Universal Hand Soul Form
The clock above the doorway fell and hit me on the back as I entered the bathroom. Time is beating down on me as I attempt to purify myself. But from what I remember, that clock has never worked. And yet it’s remained there on the threshold, some silent guardian and reminder. You may not cross past this point. You may not look the sun in the eyes and find release. But when the sun finally falls and cracks across your back, what then? There are two more days left in my third death-rebirth cycle. By that time, I predicted, there will be no turning back. No turning your back. Nothing else falling on your back, hopefully. What comes then, I don’t know. A priest in the Temple of my own Heart. God’s hands holding me up or holding me back?
Martin Luther writes:
God works by contraries so that a man feels himself to be lost in the very moment when he is on the point of being saved. When God is about to justify a man, he damns him. Whom he would make alive he must first kill. God’s favor is so communicated in the form of wrath that it seems furthest when it is at hand. Man must first cry out that there is no health in him. He must be consumed with horror. This is the pain of purgatory… In this disturbance salvation begins. When a man believes himself to be utterly lost, light breaks.

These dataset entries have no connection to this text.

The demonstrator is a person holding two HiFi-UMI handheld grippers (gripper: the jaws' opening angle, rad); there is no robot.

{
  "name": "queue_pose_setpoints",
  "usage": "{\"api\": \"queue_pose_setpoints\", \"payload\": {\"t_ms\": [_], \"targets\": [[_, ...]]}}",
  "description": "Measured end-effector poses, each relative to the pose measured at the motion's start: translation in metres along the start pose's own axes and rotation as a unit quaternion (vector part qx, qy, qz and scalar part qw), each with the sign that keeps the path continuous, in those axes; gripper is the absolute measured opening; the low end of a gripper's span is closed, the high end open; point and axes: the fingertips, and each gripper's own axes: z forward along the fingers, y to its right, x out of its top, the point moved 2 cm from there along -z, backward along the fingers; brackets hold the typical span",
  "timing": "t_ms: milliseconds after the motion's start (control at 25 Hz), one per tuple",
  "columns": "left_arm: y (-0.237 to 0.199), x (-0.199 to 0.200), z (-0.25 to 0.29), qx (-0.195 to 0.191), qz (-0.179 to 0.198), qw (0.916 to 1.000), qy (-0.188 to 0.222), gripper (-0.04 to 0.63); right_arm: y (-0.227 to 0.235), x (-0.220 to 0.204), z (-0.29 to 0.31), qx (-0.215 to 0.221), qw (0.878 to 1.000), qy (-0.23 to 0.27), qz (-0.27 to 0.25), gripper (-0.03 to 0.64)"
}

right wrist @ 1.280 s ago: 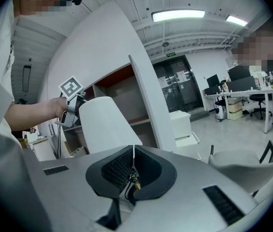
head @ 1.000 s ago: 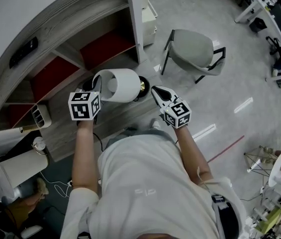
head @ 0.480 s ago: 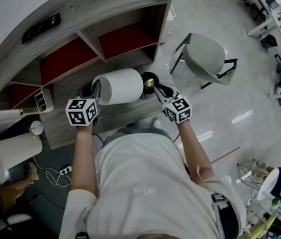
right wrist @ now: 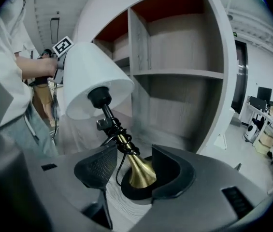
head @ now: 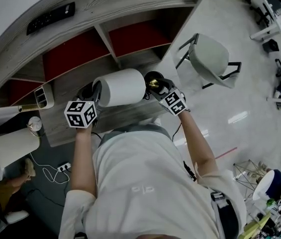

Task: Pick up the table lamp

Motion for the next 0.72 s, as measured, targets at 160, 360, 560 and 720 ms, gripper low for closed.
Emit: {"api": "queue_pose_setpoints", "payload": {"t_ms": [160,360,560,720], "targets": [[-0.015,-0.005,0.002,-0.009,-0.008,0.9999,-0.003,0.025,-0.002,-0.001,0.023,0.012,0.998,-0.036,-0.044,0.256],[-0.030,-0.011,0.003,-0.019,-0.018,0.9997,0.000,0.025,-0.008,-0.002,0.049,0.031,0.990,-0.084,-0.113,0.265],[-0.042,-0.019,0.004,-0.026,-0.030,0.9992,0.000,0.025,-0.015,-0.006,0.075,0.042,0.978,-0.124,-0.160,0.265],[-0.052,-0.025,0.003,-0.028,-0.042,0.9987,0.002,0.025,-0.017,-0.010,0.090,0.037,0.965,-0.158,-0.207,0.259]]}}
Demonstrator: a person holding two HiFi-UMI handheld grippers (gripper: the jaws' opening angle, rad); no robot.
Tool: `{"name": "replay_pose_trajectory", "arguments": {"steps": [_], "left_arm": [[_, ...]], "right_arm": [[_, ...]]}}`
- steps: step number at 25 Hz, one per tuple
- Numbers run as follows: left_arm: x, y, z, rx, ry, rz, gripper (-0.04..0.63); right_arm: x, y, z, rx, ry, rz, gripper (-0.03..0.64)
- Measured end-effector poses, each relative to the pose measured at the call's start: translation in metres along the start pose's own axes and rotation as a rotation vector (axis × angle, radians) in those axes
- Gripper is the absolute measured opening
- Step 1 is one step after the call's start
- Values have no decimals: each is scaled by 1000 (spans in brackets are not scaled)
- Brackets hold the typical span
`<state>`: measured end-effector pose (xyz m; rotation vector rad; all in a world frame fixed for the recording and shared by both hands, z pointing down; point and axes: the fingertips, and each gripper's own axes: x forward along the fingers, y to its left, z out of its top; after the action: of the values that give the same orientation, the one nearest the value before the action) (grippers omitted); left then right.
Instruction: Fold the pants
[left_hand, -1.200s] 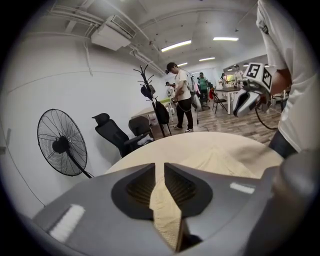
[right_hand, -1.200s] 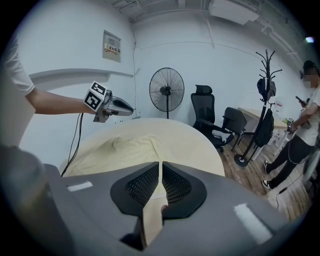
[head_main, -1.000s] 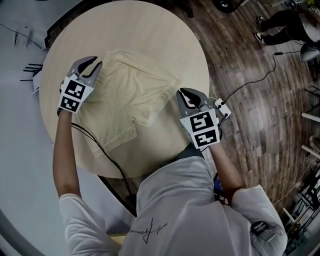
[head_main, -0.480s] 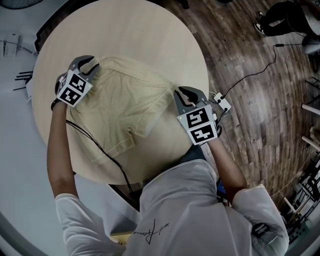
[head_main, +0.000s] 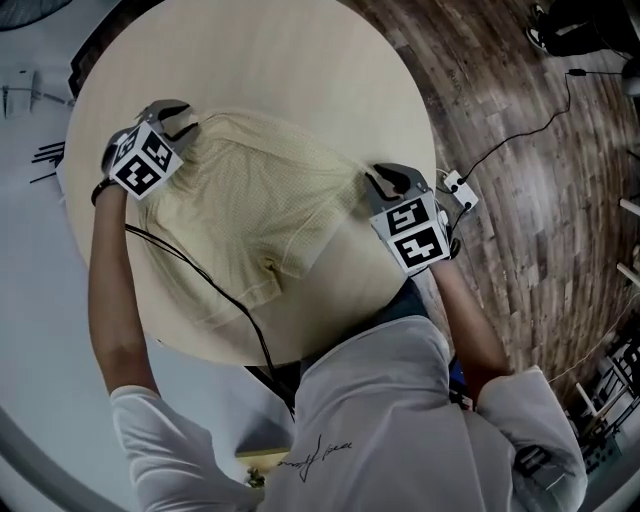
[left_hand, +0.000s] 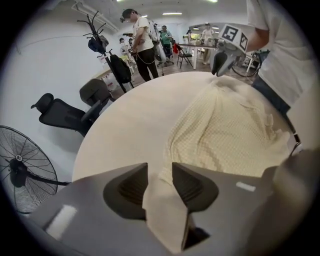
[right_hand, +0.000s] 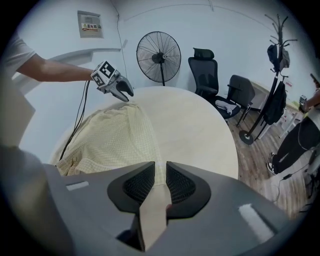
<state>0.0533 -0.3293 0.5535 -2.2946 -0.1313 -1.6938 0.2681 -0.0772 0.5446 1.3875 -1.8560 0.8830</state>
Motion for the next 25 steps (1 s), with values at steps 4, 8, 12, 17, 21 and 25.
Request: {"name": "replay_pose_trajectory", "arguments": {"steps": [4,8,12,17,21,25], "left_arm": [[9,3,-7,3,26,-46,161],[17,-1,-10,-7,51,-127,161],[21,-6,-13,-8,66,-184,161],[29,-7,-13,10,75,-169,161],[26,-5,-11,-3,59,-147,132],[17,-5,-11,10,55,-113,104]], "right_arm": [[10,-2,-2,10,25,10,47],[18,-4,-4,18,47,36,49],[25,2,-4,17,70,90,57],[34,3,-16,-7,126,95,57],[33,1,-18,-12,140,92,47],[25,8,-13,-14,131,101,17]]}}
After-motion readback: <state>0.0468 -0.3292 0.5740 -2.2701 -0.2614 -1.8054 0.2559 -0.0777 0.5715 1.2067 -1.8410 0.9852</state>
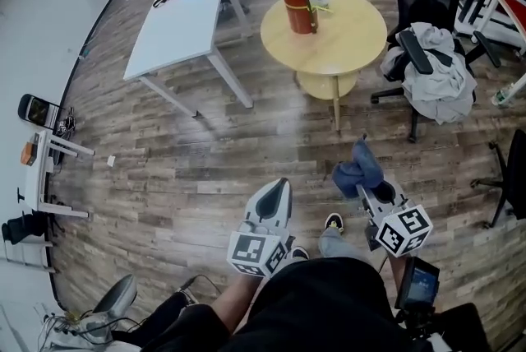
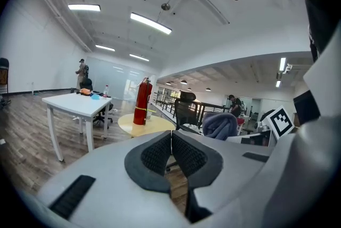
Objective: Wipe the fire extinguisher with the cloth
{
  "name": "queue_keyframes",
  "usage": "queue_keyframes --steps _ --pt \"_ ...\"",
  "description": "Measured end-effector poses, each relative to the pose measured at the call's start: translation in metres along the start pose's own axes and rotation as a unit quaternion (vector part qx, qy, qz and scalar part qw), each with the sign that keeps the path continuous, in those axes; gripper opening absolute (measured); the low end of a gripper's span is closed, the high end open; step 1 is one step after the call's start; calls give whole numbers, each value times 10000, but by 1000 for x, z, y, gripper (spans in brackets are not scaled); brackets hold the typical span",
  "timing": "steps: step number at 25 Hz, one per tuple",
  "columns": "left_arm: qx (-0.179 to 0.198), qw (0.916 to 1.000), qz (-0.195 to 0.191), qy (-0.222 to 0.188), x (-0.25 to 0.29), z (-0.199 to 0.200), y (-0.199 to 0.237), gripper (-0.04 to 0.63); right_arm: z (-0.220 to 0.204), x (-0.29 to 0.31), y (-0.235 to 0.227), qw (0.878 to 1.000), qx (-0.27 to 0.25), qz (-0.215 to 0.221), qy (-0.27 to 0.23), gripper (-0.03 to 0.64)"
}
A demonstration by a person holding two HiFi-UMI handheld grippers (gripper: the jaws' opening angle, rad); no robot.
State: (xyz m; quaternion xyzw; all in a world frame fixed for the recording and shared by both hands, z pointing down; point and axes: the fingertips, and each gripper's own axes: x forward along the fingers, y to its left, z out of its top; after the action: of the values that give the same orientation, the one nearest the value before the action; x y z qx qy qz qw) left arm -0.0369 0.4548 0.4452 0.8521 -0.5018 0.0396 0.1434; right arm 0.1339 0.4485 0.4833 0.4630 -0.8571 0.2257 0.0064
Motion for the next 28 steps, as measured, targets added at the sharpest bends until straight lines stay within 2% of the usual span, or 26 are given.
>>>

So just go ahead and hit rock bottom. Stop fucking fighting it. Stop being a baby and clinging to childish ways of living and being within this world. Because by resisting, you aren’t in this world anyway. To be in this world is to suffer and die again and again at every moment with no hope of resurrection other than what you take as you pull yourself out of the sewers of alcohol and drug addled minds. When you wake up twenty years from now having wasted your life drinking and resisting life what will you do then, have another drink?
Fuck all of this. I have lived a life afraid of life, acting like its champion while running from it upon the field of battle. When you turn and actually fight, what are you fighting? The flowers of life and death. That Martin Luther quote made me cry when I read it. Crying is a recognition of the Truth held within a moment. What is that Truth? That Truth is crying. That Truth is crying out: oh Lord, why have you forsaken me?

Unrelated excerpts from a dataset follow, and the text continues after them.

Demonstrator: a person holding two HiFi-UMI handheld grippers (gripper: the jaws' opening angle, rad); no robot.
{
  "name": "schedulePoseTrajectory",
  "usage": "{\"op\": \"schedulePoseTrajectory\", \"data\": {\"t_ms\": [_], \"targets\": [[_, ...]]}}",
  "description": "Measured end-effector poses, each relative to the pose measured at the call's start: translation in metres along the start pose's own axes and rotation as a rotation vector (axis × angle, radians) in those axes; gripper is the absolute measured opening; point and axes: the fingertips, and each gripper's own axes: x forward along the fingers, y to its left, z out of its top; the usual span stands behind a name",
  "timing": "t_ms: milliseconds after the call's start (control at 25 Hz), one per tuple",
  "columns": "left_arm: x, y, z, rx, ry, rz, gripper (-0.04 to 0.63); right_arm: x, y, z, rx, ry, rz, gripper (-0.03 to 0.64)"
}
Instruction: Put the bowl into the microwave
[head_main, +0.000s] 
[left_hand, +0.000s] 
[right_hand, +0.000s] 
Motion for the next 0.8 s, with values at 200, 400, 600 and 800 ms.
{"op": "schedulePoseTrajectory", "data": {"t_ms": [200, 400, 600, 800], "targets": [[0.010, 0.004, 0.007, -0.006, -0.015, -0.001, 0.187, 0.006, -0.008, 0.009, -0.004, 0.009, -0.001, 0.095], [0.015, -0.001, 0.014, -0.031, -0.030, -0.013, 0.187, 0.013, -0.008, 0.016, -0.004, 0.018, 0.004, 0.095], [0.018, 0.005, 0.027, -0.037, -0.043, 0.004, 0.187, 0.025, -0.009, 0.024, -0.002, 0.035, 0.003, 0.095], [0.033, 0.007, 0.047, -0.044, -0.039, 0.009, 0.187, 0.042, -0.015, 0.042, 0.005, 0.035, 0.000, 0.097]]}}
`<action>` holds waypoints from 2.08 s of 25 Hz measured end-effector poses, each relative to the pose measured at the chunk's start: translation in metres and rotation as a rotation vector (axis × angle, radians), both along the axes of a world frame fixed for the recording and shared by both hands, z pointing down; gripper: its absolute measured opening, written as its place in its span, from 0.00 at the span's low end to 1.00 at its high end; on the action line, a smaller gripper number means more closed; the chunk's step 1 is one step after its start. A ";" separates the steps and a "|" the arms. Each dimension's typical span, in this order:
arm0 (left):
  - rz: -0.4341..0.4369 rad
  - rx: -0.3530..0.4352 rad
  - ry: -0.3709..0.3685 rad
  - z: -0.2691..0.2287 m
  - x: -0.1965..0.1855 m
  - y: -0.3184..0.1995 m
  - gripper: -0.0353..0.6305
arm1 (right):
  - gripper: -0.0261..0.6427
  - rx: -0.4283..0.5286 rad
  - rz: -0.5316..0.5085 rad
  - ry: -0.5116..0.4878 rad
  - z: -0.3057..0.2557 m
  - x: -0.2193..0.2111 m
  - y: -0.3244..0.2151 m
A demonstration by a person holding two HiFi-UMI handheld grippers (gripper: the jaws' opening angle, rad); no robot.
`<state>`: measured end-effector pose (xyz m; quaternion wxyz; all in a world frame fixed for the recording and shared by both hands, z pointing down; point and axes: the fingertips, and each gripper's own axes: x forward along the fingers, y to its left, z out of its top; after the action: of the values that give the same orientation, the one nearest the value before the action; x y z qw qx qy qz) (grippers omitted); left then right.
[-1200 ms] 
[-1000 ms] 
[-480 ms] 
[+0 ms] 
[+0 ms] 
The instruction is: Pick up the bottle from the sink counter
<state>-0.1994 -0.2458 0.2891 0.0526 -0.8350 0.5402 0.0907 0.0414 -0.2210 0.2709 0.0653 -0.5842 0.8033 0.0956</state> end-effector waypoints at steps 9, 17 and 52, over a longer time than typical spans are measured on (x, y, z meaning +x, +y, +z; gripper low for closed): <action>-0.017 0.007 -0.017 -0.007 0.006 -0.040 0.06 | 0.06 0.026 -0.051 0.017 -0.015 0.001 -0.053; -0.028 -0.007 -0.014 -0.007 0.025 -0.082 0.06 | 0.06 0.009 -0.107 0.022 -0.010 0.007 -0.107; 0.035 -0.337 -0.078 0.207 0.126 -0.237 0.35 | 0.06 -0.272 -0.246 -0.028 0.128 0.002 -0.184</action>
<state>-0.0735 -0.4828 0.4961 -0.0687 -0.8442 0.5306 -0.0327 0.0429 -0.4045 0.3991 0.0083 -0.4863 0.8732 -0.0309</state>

Last night I dreamt something about a “pizza fight” and there was a circle of people who were insulting each other and calling one another names like “douchebag” and somehow the NBA was involved as some kind of regulating body in the whole thing.

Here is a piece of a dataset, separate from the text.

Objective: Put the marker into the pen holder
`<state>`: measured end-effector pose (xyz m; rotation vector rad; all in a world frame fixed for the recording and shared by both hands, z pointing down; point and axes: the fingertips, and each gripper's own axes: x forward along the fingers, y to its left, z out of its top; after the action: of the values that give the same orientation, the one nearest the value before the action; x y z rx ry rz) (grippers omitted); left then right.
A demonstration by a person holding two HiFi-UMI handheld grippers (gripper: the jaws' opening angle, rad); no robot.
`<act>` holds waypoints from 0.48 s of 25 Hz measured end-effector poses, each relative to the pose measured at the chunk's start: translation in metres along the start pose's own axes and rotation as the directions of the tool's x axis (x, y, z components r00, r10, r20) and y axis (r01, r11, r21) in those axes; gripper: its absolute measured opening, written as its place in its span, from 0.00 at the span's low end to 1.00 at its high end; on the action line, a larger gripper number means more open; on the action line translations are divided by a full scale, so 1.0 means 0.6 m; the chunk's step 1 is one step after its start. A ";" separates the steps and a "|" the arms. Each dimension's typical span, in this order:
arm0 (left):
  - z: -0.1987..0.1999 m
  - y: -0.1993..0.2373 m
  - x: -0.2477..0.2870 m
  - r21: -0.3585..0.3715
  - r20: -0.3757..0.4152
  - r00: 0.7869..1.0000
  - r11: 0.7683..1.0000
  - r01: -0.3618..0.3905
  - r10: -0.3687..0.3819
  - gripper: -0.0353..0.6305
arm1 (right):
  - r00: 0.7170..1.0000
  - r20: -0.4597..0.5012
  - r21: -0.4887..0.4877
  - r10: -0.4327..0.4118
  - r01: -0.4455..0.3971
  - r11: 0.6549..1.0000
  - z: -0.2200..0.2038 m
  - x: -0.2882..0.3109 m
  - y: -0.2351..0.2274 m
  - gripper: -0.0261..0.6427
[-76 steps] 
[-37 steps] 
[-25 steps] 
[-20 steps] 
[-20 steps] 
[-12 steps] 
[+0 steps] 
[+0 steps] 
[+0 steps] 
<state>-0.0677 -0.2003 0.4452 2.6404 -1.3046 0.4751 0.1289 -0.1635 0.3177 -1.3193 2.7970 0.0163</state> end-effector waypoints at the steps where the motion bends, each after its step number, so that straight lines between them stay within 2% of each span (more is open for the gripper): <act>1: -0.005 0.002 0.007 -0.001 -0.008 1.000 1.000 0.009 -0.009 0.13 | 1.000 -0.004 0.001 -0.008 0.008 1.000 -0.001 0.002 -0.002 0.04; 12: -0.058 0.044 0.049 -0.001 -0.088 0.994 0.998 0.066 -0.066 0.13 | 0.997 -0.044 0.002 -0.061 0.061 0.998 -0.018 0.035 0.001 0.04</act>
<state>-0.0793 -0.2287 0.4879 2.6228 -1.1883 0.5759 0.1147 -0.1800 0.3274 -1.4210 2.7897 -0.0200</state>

It’s now two nights ago that I had that dream. In the intervening time period, I joined Harry Potter in the Order of the Phoenix, which I didn’t think was anything special. While we were waiting for the movie to start though I heard somebody two or three rows back say something about how a friend of his had named his daughter “Devotion.” All the muggles immediately started saying how horrible a name that is, but understanding something about the subject at hand, I find it to be quite beautiful. Maybe if I had a different last name though. I also found out last night that alcohol can land you in a mental hospital by 57 with early onset dementia shitting yourself and masturbating in front of strangers. Nobody ever seems to talk about this but I feel like maybe they should. Because I mean fuck, I was already dancing with the devil of not-drinking-anymore… But I seem to do this to myself in cycles. Maybe those cycles are astrological. Maybe they’re spiritual.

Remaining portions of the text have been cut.